═══ Provided data

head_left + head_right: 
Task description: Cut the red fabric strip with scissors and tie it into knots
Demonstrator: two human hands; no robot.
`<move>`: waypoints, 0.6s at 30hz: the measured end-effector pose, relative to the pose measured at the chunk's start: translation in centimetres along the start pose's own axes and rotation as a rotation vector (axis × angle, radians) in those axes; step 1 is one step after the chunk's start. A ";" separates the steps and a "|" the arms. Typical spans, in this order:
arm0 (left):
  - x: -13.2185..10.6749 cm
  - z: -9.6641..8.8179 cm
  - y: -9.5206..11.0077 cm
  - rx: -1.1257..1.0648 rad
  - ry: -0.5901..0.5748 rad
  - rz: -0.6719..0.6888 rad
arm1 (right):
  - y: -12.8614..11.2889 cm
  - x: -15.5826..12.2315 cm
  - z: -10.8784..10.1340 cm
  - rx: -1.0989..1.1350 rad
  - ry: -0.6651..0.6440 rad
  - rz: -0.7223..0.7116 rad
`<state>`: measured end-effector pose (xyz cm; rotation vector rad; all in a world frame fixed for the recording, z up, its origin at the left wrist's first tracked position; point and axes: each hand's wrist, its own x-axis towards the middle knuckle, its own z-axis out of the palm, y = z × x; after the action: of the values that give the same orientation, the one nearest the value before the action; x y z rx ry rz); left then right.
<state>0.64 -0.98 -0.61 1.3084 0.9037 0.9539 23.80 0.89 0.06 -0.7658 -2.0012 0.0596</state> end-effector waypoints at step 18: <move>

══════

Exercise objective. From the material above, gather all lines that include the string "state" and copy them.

Response box.
`<state>`: measured end-effector pose (xyz cm; rotation vector rad; all in a world frame fixed for the recording, z up, its origin at the left wrist's first tracked position; point and axes: each hand's wrist, its own x-axis towards the middle knuckle, its own z-axis out of the palm, y = z × x; after the action: of the values that give the same orientation, the one nearest the value before the action; x y z rx ry rz); left then right.
<state>0.64 -0.98 -0.61 1.3084 0.9037 0.9539 23.80 0.89 0.06 -0.7658 -2.0012 0.0596</state> end-effector waypoints at step 18: <move>

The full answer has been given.